All lines with the word "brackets" in the material below are required.

━━━━

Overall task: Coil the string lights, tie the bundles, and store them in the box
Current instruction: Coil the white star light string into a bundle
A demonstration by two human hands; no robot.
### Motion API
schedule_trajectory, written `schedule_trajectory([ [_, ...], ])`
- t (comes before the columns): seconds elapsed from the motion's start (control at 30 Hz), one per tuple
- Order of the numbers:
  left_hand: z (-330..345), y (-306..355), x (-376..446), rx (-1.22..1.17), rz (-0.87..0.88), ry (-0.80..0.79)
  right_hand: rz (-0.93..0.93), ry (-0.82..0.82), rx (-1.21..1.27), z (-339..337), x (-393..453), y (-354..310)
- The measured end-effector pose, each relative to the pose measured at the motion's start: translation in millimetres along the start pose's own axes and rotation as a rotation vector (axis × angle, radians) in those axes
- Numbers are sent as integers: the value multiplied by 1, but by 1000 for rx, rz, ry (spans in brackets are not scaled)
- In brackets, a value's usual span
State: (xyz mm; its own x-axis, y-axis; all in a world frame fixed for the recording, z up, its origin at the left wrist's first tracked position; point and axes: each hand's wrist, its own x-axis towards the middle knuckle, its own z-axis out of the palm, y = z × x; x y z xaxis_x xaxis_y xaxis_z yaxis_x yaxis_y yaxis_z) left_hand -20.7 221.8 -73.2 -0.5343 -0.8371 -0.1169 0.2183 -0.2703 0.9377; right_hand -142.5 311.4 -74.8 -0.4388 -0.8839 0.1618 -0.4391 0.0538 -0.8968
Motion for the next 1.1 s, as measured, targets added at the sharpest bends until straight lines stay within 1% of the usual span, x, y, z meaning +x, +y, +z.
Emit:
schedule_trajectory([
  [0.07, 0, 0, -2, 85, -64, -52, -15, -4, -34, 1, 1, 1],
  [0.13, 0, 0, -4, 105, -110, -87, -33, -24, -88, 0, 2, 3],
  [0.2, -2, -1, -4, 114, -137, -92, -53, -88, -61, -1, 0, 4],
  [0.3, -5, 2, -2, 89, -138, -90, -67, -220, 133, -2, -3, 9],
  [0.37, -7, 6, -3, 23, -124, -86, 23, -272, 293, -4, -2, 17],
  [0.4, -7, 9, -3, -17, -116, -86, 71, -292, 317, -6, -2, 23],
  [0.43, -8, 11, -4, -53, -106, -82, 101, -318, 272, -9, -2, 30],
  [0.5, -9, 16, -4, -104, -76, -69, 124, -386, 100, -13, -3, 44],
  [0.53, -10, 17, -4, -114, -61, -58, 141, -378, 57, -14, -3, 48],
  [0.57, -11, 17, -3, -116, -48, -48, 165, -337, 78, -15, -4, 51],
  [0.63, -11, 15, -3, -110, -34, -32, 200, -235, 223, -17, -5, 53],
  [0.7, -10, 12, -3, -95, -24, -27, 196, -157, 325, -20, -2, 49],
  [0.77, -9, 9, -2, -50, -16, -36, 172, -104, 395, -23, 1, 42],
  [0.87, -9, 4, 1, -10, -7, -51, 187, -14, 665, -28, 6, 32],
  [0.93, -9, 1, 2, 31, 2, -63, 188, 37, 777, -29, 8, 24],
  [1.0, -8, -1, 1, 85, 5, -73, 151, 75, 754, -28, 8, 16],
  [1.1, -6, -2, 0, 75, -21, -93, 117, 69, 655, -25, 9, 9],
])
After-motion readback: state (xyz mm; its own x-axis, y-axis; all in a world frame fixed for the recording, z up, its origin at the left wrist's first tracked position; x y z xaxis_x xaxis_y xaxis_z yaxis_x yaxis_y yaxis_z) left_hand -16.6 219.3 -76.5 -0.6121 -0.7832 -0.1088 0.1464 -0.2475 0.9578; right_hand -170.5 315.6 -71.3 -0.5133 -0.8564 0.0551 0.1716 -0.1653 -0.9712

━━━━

**Exercise response**
- Numbers are sent as integers: the value multiplied by 1, but by 1000 for rx, rz, ry (spans in brackets are not scaled)
- In brackets, a value's usual span

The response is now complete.